» Goal of the exercise:
Please write out the full listing beneath this line exactly, skipping its images.

****************

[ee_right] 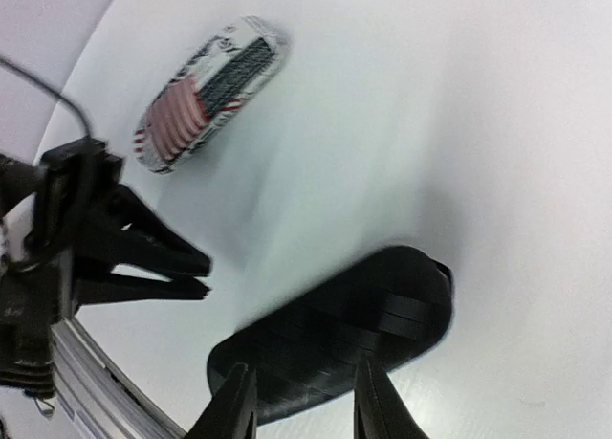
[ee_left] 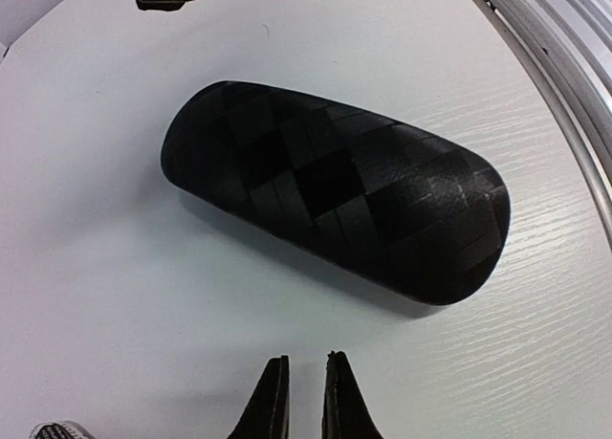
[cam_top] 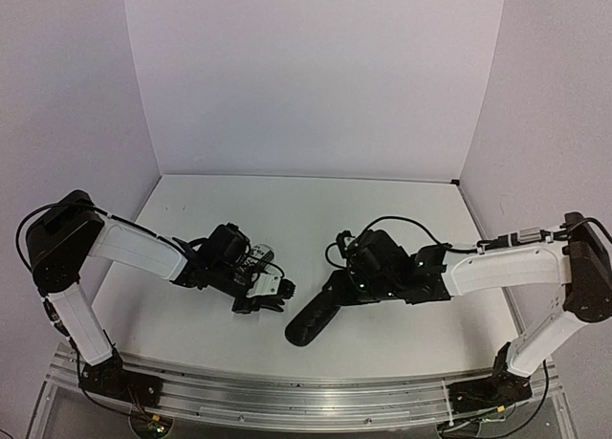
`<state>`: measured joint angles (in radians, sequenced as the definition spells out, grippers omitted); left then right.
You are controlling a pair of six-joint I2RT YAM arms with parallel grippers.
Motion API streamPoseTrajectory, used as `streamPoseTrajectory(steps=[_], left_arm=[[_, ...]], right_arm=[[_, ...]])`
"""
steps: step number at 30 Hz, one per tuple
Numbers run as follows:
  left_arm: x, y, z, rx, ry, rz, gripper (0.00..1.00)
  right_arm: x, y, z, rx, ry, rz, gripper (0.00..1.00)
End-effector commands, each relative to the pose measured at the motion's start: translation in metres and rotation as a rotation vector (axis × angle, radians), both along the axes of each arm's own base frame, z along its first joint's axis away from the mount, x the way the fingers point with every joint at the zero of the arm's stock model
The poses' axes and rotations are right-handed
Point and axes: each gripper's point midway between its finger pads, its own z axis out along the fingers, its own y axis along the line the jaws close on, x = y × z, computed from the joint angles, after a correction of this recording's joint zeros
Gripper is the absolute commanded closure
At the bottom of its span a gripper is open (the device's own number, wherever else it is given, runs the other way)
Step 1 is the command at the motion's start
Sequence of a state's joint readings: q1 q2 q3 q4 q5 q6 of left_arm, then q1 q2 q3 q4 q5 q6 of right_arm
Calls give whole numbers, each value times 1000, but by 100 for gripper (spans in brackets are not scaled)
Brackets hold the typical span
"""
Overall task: Organize the sunglasses
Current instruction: Close the sunglasses case at the center of the board, then adjust the sunglasses case at the center of the board.
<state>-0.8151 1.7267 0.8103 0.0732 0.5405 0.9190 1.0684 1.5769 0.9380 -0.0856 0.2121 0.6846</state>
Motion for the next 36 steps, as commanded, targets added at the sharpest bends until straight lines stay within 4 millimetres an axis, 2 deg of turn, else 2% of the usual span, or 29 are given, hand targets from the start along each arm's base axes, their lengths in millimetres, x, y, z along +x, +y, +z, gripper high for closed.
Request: streamPoseTrajectory(steps=[1,3,6,9,14,20,25,27,32,34,36], left_arm=[[-23,-3,-4,9,22,-75,91],[-28,-5,-6,10,26,-83,91],[-34,-10,-8,9,32,-99,91],[-44,-16,-11,8,42,-129,91],[-53,-28,-13,-19,33,-162,90],[-38,-47,-13,-55,-23,-164,87],[-21,-61,-11,-56,-72,-143,87],[-20,-62,-8,-51,-70,-145,87],[-26,-74,31,-99,46,-141,84],[-34,-75,50,-129,85,-170,78],[-40,-76,65,-157,91,-198,64]], right_arm=[[-35,-56,-59,-133,296,-205,80],[-40,-58,-69,-148,330,-218,88],[-37,-47,-82,-190,334,-174,93],[-25,-22,-85,-202,315,-110,94],[6,3,-85,-175,271,-96,94],[41,21,-81,-129,220,-43,93],[53,20,-88,-139,222,-30,91],[59,17,-87,-144,208,-31,89],[90,16,-68,-127,143,-3,82],[107,13,-55,-106,116,-12,79],[121,3,-42,-91,90,-36,73]])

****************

» Solution to this exercise:
[ee_right] 
[ee_left] 
[cam_top] 
`<state>`: measured joint angles (in radians, sequenced as the definition spells out, grippers omitted); left then right.
You are controlling a pair of six-joint I2RT YAM arms with parallel grippers.
Motion API streamPoseTrajectory, used as `streamPoseTrajectory(steps=[_], left_arm=[[_, ...]], right_arm=[[_, ...]])`
"""
steps: step number at 30 Hz, one per tuple
Numbers run as follows:
  left_arm: x, y, z, rx, ry, rz, gripper (0.00..1.00)
  right_arm: x, y, z, rx, ry, rz, gripper (0.00..1.00)
End-effector commands, each relative to the pose measured at the motion's start: translation in metres and rotation as a rotation vector (axis × angle, radians), both along the axes of each arm's own base frame, z along its first joint's axis away from the mount, x the way the fingers point with every joint at the zero of the arm's stock model
The poses' axes and rotations are right-handed
Point and axes: each gripper's point midway between its finger pads, its own z axis out along the fingers, its own y axis along the line the jaws close on, x = y × z, computed from the joint angles, after a correction of this recording's joint zeros
Gripper is the absolute commanded closure
At the bottom of its span a gripper is open (the device's own number, wherever else it is given, runs the other way)
Step 1 is the command at the motion's start
Sequence of a state's joint readings: q1 q2 q3 q4 q5 q6 of left_arm, then q1 q2 q3 q4 q5 q6 of right_arm
Calls give whole numbers, each value times 1000, but by 100 for gripper (spans in brackets are not scaled)
Brackets hold the typical span
"""
Overall task: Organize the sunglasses
Current instruction: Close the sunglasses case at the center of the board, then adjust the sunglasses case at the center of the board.
<state>-0.8151 1.7267 0.8103 0.0732 0.5405 0.9190 1.0684 1.5769 0.9380 -0.0856 0.2121 0.6846</state>
Motion for the next 36 steps, as commanded, targets added at the sharpest bends until straight lines stay within 4 millimetres an axis, 2 deg of turn, else 2% of the usual span, or 29 are given, hand targets from the start along each arm's base axes, their lengths in millimetres, x, y, z along +x, +y, +z, gripper high for closed.
Request: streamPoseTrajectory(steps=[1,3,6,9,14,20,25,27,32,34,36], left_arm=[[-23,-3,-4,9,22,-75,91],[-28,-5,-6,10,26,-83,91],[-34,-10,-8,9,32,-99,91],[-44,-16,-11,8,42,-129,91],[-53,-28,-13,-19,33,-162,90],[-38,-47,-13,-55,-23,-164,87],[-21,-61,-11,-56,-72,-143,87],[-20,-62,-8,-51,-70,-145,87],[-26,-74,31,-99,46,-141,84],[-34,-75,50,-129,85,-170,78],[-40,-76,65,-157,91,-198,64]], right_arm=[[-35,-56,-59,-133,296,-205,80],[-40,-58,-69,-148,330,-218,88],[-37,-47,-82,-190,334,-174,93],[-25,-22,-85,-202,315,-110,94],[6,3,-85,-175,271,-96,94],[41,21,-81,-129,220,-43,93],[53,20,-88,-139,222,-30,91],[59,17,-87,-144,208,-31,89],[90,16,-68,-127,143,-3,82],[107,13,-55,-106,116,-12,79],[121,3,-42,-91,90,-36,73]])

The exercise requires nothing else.